I was on Radio 4 for a whole hour on Friday discussing smoking and the nanny state with ASH's Deborah Arnott on the show AntiSocial. You can listen back here or download the AntiSocial podcast.
It's always nice to get a decent amount of time to talk about any issue, although it is a little frustrating when you have to spend most of your time correcting the other person's lies. Amongst other things, Arnott claimed that an outdoor smoking ban won't hurt pubs, that there were more pubs after the 2007 smoking ban than before and that smoking imposes a net economic cost on nonsmokers. Tiresome stuff.
The indoor smoking ban was bad enough. I know it’s been successful at reducing smoking and, on balance, I wouldn’t go back on it now. Nevertheless it is my belief that that is not the sort of law governments should make. Smoking is a stupid thing to do but, in a free society, we should be allowed to do stupid things unless they impinge on the freedom of others. But the advocates of the ban tried to claim that it was not an assault on liberty, by citing the health impact of passive smoking.
Are they really going to make the same claim when it’s being done outdoors? That smoking in pub gardens significantly shortens the lives of significant numbers of non-smokers? More than driving non-electric vehicles or smelting steel or lighting bonfires on 5 November, activities the government is not proposing to ban?
Feeble though that argument would be, it is troubling to me that it is not how Keir Starmer proposes to justify the ban. His reasoning is more radical. He thinks it should happen in order “to reduce the burden on the NHS and reduce the burden on the taxpayer”. So he proposes to place legal restrictions on unhealthy behaviour in order to cut down what it costs the state to provide medical care. “That’s why I spoke before the election about moving to a preventative model when it comes to health,” he explained.

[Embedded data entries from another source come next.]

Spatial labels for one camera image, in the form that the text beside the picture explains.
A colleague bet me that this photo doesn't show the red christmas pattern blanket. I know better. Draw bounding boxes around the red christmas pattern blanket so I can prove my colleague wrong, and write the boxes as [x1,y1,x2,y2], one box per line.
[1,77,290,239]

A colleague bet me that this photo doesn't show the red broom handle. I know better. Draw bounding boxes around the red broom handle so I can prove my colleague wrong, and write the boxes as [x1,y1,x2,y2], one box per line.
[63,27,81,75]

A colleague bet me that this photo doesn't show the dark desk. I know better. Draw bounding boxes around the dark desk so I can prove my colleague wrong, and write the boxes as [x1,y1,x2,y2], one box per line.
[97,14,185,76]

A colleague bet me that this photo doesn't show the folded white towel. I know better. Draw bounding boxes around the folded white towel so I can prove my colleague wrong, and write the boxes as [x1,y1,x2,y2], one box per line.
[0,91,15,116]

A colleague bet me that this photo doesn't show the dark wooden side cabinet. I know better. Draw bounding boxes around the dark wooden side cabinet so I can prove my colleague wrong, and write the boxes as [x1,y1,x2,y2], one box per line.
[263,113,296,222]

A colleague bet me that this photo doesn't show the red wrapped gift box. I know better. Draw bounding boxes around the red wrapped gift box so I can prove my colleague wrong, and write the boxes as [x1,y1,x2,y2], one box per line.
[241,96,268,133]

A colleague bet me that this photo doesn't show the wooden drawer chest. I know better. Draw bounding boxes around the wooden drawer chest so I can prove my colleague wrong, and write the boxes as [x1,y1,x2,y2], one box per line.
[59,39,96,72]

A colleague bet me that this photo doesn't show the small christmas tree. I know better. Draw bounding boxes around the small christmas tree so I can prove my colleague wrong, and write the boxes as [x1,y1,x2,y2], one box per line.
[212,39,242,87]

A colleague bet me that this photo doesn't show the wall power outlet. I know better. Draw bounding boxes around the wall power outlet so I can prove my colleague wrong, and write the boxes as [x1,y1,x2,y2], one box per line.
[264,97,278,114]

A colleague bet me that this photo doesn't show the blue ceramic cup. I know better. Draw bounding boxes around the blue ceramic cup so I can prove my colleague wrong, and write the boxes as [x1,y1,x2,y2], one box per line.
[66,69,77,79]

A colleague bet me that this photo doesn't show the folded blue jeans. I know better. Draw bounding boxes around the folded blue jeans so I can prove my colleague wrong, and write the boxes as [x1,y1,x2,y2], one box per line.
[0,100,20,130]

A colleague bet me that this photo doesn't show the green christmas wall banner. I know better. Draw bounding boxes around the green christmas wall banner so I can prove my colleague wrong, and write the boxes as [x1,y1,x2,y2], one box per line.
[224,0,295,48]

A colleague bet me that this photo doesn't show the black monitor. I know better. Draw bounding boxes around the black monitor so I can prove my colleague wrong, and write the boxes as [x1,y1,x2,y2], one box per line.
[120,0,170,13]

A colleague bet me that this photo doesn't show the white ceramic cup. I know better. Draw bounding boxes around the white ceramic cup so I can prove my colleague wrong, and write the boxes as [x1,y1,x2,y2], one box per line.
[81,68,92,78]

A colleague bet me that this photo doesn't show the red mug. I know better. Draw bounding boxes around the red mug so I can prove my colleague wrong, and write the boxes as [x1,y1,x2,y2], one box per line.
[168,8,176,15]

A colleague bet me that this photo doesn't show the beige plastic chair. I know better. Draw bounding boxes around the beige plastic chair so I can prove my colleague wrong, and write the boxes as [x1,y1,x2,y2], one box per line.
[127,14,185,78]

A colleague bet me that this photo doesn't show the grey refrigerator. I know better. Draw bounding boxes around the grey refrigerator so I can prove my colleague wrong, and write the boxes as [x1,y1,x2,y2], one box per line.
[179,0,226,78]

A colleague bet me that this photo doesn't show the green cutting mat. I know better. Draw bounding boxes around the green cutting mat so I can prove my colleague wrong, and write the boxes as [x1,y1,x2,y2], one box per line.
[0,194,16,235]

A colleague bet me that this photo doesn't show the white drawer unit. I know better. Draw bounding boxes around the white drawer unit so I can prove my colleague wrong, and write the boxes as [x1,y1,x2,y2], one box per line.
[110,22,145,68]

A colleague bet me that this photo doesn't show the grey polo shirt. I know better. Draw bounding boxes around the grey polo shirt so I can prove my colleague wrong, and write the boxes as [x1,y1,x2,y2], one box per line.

This is chilling. I assumed the “preventative model” meant things like offering regular checkups, screening for cancers and encouraging healthy lifestyles, not placing legal barriers in the way of unhealthy ones. That sets quite the precedent: the state will stop you doing things that are bad for you in order to mitigate its hospital spending. With that principle established, what liberty might not be curtailed: fatty foods, contact sports, sexual promiscuity, motorbikes, stressful jobs? All this stuff could place a burden on the NHS and the taxpayer. In Starmer’s vision, is a welfare state only affordable if the populace is compelled to be prudent?
There is a real absence of “live and let live”. Grumbling over a slither of cigarette smoke several yards away in a beer garden, demanding that already hard-pressed publicans lose custom or even their livelihoods to suit your whims isn’t kindness, but the height of entitlement. It recalls those people who choose to live in Soho yet spend their time bombarding the council with noise complaints, or those who move to the countryside only to bemoan the sound of church bells. Part of being an adult is the capacity to endure mild inconvenience, to witness habits you dislike, without screeching for them to be banned. We’re being turned into children – and worse still, applauding the Government for it.